Philip Mark Pearle (born September 24, 1936) is an American physicist and professor of physics emeritus at Hamilton College, where he taught from 1969 to 2001.

He is known for his contributions to the foundations of quantum mechanics, particularly the development of the Continuous Spontaneous Localization (CSL) theory, designed to resolve the quantum measurement problem.

== Early life and education ==
Raised in New York City, he attended the Bronx High School of Science from 1949 to 1953. He studied electrical engineering at the Massachusetts Institute of Technology (MIT), in the cooperative program with Bell Labs, earning his B.S. in 1957 and M.S. in 1958, with a master’s thesis on ferroelectric barium titanate. He completed his Ph.D. in physics at MIT in 1963 with a dissertation on Feynman diagram summations and low-energy pion–nucleon scattering.

== Academic career ==
Pearle began his academic career as a teaching assistant at MIT from 1960 to 1963 and then served as an instructor at Harvard University from 1963 to 1966. He held an assistant professorship at Case Institute of Technology from 1966 to 1969 before joining Hamilton College, where he served as assistant professor from 1969 to 1972, associate professor (1972–1976), and professor (1976–2001). He chaired the Physics Department from 1984 to 1994 and was named Hamilton’s first Kenan Professor (1976–1979). Pearle became professor emeritus in 2001.

In addition to his long tenure at Hamilton College, Pearle has held numerous visiting and research positions at institutions including the University of Geneva (1973–74), the Mathematical Institute at Oxford (1981–82), the Universities of South Carolina, Cambridge, Pavia, Geneva, Durham, and Oxford (1987–94), the International Centre for Theoretical Physics in Trieste (1991–94), the Hebrew University of Jerusalem (1998), Oxford University’s Philosophy of Physics group (2000), the Institute for Advanced Study in Princeton (2003), and the Universidad Nacional Autónoma de México (2013).

== Research ==
A complete presentation of his main contribution, the CSL theory, is given in his 2024 monograph Introduction to Dynamical Wave Function Collapse. This book presents CSL as two equations, a modified linear Schrodinger equation that adds an extra, non-Hermitian, term to the Hamiltonian, dependent on a random field, together with a Probability Rule, which states that the probability of a particular random field is proportional to the squared norm of the state vector that evolves under that field. The book also provides an addendum that presents his original, equivalent, version of CSL, as a single, non-linear, Schrodinger stochastic differential equation (SDE). The introduction of SDE’s was another important contribution of Pearle.

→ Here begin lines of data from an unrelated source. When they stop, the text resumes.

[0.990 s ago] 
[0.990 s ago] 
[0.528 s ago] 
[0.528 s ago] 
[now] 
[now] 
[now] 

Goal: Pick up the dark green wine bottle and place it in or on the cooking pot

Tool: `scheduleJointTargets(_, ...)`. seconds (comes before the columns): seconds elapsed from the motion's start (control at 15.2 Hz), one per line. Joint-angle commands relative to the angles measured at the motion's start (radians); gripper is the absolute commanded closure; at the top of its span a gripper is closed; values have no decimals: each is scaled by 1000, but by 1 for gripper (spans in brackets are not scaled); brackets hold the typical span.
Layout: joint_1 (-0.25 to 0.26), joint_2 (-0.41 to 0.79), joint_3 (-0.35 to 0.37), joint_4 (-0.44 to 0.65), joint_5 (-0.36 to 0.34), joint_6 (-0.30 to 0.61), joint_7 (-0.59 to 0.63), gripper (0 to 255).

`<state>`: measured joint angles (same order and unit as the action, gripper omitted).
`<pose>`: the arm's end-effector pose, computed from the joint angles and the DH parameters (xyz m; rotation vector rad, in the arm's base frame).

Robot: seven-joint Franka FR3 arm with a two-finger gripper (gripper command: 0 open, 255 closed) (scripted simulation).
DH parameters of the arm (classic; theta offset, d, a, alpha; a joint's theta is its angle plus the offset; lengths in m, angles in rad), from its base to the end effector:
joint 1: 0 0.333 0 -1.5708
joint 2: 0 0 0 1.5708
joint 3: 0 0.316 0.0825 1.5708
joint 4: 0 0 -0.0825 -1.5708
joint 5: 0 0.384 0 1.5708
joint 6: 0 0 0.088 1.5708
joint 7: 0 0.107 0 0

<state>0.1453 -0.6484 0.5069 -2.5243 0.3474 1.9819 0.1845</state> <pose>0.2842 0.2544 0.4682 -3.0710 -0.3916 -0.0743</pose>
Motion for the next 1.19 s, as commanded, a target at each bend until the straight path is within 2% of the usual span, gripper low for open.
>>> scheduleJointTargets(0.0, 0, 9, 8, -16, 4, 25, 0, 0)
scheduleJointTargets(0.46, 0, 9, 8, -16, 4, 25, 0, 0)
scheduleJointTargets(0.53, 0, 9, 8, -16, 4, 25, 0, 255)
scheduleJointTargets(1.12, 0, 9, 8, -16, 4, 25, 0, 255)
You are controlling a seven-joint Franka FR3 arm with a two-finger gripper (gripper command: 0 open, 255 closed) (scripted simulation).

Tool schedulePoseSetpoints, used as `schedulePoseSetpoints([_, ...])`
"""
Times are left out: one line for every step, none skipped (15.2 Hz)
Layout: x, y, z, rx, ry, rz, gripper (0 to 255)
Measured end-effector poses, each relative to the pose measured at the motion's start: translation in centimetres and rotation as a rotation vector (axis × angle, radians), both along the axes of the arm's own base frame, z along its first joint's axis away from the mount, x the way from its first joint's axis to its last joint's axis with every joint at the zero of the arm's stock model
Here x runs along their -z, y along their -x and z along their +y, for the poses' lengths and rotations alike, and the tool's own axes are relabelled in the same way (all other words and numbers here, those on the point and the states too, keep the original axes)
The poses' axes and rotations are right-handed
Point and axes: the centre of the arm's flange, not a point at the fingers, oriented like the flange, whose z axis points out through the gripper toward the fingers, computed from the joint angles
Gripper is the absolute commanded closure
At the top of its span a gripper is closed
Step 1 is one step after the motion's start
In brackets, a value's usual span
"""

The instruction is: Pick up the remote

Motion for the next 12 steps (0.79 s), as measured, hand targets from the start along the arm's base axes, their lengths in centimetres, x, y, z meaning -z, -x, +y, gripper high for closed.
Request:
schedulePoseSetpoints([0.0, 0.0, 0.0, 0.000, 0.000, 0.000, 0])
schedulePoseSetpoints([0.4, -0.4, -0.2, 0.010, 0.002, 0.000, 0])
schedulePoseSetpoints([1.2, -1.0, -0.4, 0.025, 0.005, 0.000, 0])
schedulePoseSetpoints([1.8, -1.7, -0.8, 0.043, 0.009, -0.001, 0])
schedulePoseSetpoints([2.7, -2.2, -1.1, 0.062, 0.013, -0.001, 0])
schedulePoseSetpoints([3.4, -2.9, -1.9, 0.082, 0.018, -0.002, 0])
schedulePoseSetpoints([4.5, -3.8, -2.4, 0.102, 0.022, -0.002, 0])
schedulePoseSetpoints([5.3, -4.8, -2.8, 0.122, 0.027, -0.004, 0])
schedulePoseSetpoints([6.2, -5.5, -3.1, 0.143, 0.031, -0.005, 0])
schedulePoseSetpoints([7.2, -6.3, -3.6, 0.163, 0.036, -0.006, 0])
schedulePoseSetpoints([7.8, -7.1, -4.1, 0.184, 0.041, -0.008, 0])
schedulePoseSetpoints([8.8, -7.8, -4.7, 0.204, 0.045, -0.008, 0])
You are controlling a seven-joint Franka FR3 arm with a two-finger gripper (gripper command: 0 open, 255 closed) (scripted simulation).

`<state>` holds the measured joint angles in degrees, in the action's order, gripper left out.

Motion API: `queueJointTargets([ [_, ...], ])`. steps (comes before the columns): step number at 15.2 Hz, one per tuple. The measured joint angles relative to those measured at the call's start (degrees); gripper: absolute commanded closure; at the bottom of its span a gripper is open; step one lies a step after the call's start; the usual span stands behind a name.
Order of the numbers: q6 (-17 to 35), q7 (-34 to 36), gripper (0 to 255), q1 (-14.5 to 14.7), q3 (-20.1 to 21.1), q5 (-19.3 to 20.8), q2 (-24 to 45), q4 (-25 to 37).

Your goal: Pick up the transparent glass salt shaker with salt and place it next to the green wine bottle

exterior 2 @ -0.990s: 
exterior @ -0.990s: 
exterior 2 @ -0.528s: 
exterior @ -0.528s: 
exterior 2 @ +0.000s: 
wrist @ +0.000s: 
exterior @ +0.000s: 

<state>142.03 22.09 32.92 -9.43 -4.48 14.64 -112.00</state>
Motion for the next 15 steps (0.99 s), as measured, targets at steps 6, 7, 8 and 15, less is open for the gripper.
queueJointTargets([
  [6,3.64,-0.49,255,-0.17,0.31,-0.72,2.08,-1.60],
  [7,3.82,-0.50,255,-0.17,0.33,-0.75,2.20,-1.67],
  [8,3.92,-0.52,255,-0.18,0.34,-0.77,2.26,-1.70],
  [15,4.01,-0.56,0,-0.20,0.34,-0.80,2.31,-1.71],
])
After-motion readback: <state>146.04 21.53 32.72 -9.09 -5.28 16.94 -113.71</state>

Other frequently cited work include a paper on a Bell theorem "loophole," a monograph on the classical electron, earlier work on interpreting quantum theory, pre-CSL work on dynamical collapse, Aharonov-Bohm and Aharonov-Casher effects, Lindblad equation, Robert Brown and Brownian Motion. Pearle is the author of some frequently cited book reviews.

== Books ==

- Introduction to Dynamical Wave Function Collapse (Oxford University Press, Oxford, 2024).